Monday, November 27, 2006

Dear Bunty, Imagine my surprise

The General Manager
Customer Service Centre
London Underground
55 Broadway
London SW1H 0BD


Dear Sir or Madam,

Monday 27th November

My intention in writing this letter is neither to angle for compensation nor to achieve refund, it is simply to register my disbelief with you.

For many months now I have been travelling to work using the same train combination – namely the Jubilee Line from Kilburn to Finchley Road and then the Metropolitan Line from Finchley Road to Great Portland Street. You are right, there is nothing to disbelieve about this – in fact I receive an excellent service between Tuesday and Friday, and even at the weekends. I can leave my house at 9a.m. and be at my office front door at 9.25 a.m.

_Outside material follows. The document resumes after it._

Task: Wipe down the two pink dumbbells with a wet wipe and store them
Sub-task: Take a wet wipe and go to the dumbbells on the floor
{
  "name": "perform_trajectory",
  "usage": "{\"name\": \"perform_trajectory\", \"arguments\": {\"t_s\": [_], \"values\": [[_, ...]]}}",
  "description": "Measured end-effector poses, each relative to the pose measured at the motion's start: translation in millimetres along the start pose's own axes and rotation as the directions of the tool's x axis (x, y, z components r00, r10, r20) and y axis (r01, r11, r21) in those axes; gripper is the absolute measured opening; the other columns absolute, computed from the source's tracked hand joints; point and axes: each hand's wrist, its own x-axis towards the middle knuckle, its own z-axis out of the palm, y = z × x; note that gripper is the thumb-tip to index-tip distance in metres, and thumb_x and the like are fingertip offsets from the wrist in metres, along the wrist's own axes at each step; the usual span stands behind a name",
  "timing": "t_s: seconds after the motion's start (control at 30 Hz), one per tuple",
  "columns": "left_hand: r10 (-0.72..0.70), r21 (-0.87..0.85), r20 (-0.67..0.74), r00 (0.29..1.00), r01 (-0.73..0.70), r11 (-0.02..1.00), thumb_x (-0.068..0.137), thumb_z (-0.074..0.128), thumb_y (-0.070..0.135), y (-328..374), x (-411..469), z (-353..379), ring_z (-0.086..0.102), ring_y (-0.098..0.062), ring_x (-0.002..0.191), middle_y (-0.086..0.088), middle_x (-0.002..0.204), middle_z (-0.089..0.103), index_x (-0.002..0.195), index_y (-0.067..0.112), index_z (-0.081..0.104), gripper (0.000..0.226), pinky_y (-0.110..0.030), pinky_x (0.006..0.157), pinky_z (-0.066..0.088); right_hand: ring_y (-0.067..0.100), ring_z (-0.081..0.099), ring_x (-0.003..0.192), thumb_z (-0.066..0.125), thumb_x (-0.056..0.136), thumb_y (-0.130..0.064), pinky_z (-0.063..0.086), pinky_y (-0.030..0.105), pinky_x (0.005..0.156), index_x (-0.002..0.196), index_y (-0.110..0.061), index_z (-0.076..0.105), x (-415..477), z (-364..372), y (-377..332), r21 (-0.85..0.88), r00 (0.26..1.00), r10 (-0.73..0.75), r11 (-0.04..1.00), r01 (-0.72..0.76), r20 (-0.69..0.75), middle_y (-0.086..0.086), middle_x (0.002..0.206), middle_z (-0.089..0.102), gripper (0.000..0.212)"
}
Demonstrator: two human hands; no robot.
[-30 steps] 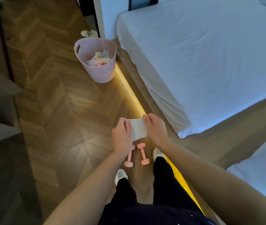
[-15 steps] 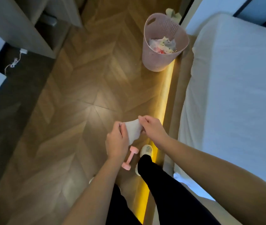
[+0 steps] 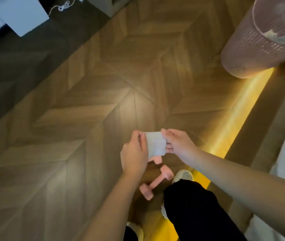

When I moved to Kilburn I came from several years of Victoria Line misery: early and unadvertised terminating trains at Seven Sisters, having to wait up to twenty-five minutes for trains to Walthamstow late at night, impossible heat every day, spurious ‘regulating the service’ announcements, and signal failures with impeccable regularity. It was a joy to move to Kilburn onto a line that was fresh and without the Victoria Line’s foibles. I have noticed, however, now the buzz has worn off, a rather unusual phenomenon.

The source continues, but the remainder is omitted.